A 8.52 kg block of ice has a temperature of -17.9o C. The pressure is one atmosphere. The block absorbs 3.780×106 J of heat. What is the final temperature of the liquid water? (Give your answer in oC, but enter only the numerical portion--oC is implied)
I need the equation and answer Thanks!
To solve this problem, we need to use the specific heat capacity formula and the equation for the heat absorbed by the substance:
Q = m * C * ΔT
Where:
Q = Heat absorbed by the substance (in joules)
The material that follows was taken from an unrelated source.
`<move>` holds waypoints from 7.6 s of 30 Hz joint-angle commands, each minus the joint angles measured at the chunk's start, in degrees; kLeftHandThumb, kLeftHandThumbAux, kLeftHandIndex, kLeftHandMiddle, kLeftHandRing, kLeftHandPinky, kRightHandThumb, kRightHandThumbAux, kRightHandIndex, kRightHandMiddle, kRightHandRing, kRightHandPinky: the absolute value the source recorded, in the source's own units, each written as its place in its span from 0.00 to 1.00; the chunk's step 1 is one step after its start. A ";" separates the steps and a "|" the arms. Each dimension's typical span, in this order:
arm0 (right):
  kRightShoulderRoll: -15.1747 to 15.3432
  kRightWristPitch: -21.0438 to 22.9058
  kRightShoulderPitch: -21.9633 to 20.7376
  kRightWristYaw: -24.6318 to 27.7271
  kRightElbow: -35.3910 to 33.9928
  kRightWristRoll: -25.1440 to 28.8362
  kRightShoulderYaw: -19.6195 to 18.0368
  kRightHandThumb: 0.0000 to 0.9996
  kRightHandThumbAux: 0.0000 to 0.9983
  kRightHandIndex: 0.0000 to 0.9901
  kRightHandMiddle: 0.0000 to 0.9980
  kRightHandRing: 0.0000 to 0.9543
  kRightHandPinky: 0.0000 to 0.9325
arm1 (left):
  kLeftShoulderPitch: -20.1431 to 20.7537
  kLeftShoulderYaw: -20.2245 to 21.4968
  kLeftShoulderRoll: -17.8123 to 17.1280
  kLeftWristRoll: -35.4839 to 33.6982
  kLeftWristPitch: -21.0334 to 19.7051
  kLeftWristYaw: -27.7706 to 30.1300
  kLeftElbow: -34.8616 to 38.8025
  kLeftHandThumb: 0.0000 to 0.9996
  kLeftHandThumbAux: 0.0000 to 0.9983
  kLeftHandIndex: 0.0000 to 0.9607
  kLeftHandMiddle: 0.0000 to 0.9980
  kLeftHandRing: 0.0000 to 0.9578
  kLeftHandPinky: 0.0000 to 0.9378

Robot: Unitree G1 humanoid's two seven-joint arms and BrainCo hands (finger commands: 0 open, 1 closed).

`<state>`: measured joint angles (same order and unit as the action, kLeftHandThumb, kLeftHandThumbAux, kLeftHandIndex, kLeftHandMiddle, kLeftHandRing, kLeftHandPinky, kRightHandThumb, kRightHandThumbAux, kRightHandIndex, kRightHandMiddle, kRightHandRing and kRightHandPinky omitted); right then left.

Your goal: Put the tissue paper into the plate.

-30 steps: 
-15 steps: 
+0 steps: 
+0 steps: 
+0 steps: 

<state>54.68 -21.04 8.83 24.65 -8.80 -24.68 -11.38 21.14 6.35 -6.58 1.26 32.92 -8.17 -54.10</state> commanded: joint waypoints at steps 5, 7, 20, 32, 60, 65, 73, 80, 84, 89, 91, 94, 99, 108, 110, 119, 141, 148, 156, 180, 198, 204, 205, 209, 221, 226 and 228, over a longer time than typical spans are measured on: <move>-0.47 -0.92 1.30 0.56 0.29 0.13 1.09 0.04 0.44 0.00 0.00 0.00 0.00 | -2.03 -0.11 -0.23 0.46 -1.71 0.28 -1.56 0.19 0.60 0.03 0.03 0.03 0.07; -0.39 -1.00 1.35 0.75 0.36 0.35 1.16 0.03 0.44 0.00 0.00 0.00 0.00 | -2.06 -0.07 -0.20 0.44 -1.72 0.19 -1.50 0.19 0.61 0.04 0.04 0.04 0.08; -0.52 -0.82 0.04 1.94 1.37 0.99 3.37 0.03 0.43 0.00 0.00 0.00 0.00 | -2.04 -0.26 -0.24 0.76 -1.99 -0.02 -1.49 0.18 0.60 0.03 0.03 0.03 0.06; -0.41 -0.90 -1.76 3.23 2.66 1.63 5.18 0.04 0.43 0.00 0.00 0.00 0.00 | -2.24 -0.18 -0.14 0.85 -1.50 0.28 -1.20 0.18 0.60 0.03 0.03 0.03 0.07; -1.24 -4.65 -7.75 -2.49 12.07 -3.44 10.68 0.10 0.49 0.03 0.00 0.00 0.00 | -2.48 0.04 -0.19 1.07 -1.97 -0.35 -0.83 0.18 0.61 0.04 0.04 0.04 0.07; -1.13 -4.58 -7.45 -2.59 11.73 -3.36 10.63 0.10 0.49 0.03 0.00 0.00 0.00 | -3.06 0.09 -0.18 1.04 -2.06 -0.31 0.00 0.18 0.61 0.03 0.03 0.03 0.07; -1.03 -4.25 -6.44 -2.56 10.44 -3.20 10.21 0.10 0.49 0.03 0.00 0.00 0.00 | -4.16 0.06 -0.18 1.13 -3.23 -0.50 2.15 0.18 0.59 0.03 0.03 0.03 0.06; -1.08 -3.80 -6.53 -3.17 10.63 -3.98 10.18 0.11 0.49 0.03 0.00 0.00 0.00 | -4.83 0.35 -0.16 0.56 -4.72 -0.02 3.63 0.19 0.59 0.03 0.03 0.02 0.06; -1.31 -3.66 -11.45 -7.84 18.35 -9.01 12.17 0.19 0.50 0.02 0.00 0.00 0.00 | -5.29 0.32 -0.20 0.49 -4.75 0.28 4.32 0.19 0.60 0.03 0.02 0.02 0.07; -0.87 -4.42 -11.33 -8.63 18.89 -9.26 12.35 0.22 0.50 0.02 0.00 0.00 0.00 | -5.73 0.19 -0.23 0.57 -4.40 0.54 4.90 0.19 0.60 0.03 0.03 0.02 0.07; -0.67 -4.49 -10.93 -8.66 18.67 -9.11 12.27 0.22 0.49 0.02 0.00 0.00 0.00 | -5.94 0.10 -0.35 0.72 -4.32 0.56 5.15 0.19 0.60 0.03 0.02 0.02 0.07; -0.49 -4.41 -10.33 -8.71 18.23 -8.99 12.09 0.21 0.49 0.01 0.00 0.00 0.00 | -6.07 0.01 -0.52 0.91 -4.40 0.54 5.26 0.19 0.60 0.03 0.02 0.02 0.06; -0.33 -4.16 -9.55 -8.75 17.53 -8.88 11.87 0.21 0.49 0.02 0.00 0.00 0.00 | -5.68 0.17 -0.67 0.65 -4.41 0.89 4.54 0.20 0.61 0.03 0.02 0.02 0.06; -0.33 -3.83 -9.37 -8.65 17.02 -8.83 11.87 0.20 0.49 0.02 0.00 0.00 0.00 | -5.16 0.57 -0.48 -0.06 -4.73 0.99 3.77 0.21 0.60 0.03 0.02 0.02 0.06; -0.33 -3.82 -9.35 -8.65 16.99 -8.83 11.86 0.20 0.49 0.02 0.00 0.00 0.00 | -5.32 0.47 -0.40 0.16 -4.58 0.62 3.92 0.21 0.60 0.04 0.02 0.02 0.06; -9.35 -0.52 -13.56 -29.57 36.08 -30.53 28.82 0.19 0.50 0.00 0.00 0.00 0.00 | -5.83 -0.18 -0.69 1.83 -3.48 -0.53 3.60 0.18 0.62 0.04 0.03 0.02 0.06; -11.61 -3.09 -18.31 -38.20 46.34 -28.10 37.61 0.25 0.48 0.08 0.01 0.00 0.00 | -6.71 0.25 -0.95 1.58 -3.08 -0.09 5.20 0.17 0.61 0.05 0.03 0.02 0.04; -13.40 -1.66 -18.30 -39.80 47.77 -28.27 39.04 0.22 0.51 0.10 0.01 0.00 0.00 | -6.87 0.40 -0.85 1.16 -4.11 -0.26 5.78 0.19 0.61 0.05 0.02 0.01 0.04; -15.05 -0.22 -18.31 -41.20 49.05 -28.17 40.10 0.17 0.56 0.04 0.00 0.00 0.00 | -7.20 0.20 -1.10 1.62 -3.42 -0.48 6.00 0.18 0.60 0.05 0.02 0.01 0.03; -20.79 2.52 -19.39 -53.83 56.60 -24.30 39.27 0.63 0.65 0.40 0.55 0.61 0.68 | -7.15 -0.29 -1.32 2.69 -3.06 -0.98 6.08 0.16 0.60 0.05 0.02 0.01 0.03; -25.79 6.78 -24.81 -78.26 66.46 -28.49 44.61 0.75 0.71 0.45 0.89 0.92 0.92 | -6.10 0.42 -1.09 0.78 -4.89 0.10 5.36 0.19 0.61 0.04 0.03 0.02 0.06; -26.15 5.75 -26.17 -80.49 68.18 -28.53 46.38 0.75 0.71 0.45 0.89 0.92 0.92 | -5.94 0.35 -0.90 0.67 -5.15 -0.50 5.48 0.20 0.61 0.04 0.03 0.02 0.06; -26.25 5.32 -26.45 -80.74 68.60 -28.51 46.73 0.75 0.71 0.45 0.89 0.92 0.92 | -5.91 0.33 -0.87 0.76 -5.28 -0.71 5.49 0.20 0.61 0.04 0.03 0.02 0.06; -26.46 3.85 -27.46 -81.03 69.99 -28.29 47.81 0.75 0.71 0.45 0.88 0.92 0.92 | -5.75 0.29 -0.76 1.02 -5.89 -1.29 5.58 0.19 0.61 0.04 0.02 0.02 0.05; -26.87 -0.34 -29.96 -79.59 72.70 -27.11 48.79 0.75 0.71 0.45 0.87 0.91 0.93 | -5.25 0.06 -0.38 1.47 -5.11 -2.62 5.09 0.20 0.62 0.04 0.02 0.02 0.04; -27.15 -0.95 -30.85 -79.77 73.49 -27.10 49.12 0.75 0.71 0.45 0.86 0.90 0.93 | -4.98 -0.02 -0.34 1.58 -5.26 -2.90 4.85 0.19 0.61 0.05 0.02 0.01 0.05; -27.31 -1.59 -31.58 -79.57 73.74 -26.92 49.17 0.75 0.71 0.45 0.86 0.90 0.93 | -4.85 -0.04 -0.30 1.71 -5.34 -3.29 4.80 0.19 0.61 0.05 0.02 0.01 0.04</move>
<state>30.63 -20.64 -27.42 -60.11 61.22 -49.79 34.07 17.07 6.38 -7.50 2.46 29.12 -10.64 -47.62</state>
m = Mass of the substance (in kilograms)
C = Specific heat capacity of the substance (in joules per kilogram per degree Celsius)
ΔT = Change in temperature (in degree Celsius)
In this case, we know the mass of the ice (m = 8.52 kg) and the heat absorbed (Q = 3.780×10^6 J). We also need to know the specific heat capacity of ice and water to calculate the change in temperature. Here are their values:
Specific heat capacity of ice (C_ice) = 2.093 J/g·°C
Specific heat capacity of water (C_water) = 4.186 J/g·°C
To convert the mass of the ice block from grams to kilograms, we use the conversion factor: 1 kg = 1000 g.
Let's calculate the change in temperature (ΔT) using the formula:
Q = m * C * ΔT
Rearranging the formula to solve for ΔT:
ΔT = Q / (m * C)
First, for the ice:
ΔT_ice = Q / (m_ice * C_ice)
Converting mass and specific heat capacity to grams and J/g·°C:
m_ice = 8.52 kg * 1000 g/kg = 8520 g
C_ice = 2.093 J/g·°C
Substituting these values into the equation:
ΔT_ice = 3.780×10^6 J / (8520 g * 2.093 J/g·°C)
Simplifying:
ΔT_ice = 3.780×10^6 J / (1.783 × 10^4 J/°C)
ΔT_ice ≈ 212.13 °C
Since the ice started at -17.9 °C, the final temperature (T_final) of the liquid water is given by:
T_final = -17.9 °C + ΔT_ice
T_final ≈ -17.9 °C + 212.13 °C
T_final ≈ 194.23 °C
Therefore, the final temperature of the liquid water is approximately 194.23 °C.